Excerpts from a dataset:

Start of Block

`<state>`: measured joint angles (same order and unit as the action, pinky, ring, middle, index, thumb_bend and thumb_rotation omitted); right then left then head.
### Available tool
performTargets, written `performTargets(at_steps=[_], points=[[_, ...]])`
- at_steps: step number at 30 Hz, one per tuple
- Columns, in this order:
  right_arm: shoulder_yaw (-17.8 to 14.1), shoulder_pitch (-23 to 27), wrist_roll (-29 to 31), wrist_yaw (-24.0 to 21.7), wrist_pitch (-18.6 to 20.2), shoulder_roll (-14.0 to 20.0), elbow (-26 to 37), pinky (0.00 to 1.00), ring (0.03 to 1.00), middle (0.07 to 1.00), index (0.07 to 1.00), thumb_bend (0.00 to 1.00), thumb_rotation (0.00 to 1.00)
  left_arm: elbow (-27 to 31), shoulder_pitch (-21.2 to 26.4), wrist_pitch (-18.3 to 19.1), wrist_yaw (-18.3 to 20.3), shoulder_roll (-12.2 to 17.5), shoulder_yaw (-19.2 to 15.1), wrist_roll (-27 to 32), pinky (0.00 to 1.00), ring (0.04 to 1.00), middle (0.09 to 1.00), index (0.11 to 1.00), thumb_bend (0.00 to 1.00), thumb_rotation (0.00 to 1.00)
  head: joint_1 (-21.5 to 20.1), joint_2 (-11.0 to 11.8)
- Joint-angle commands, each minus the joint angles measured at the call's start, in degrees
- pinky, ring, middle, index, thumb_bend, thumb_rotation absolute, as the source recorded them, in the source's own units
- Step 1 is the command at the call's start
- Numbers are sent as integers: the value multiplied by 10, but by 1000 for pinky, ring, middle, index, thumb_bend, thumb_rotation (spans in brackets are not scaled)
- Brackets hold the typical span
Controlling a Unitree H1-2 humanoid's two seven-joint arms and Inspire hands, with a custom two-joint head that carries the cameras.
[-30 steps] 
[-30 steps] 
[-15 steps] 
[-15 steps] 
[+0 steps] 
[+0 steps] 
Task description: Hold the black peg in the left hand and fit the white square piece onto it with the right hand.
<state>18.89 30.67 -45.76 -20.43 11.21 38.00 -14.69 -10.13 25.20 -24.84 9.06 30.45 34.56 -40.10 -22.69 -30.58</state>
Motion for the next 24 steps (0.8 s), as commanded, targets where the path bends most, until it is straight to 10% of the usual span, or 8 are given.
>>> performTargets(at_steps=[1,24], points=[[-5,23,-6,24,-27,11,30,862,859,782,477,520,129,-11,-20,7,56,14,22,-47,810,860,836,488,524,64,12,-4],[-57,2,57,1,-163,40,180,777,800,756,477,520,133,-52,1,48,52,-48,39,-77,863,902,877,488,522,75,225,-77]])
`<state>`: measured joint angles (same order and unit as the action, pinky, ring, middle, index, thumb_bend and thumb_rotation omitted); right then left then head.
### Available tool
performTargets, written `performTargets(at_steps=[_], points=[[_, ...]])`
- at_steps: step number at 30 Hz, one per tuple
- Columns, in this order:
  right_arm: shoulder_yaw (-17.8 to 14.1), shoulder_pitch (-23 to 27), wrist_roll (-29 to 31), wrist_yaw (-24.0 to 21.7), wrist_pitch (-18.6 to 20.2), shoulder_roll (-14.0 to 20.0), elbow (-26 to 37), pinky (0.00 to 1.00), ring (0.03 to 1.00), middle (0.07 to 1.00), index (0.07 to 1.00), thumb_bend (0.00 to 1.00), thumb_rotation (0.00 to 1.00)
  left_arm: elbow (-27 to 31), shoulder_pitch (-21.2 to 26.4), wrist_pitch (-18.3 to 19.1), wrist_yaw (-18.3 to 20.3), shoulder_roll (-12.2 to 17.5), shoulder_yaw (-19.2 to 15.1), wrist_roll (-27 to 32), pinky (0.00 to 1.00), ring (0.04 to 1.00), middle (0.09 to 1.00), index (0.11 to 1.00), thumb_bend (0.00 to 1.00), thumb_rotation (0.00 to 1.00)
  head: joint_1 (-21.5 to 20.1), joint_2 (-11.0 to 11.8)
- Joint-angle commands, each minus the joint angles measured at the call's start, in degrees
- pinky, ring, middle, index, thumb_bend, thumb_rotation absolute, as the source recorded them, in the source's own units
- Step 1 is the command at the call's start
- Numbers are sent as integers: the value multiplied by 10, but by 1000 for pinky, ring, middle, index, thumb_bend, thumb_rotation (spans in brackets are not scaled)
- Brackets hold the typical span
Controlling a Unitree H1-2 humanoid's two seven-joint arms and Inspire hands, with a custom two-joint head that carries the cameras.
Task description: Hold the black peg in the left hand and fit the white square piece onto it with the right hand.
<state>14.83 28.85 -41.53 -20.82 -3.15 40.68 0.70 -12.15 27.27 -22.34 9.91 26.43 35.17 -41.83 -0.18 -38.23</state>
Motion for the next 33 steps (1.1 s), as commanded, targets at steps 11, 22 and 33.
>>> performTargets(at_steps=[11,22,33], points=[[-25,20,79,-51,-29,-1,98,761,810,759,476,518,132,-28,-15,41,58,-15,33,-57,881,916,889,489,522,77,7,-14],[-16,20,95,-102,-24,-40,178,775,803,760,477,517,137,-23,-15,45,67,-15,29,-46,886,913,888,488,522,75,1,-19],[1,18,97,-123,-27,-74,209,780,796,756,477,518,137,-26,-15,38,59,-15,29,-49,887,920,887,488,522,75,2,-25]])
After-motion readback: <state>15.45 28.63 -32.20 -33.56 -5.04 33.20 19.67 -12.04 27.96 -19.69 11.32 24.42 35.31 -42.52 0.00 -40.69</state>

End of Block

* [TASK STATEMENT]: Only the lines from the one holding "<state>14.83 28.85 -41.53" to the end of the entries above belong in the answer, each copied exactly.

* [THE COMPLETED TASK]:
<state>14.83 28.85 -41.53 -20.82 -3.15 40.68 0.70 -12.15 27.27 -22.34 9.91 26.43 35.17 -41.83 -0.18 -38.23</state>
Motion for the next 33 steps (1.1 s), as commanded, targets at steps 11, 22 and 33.
>>> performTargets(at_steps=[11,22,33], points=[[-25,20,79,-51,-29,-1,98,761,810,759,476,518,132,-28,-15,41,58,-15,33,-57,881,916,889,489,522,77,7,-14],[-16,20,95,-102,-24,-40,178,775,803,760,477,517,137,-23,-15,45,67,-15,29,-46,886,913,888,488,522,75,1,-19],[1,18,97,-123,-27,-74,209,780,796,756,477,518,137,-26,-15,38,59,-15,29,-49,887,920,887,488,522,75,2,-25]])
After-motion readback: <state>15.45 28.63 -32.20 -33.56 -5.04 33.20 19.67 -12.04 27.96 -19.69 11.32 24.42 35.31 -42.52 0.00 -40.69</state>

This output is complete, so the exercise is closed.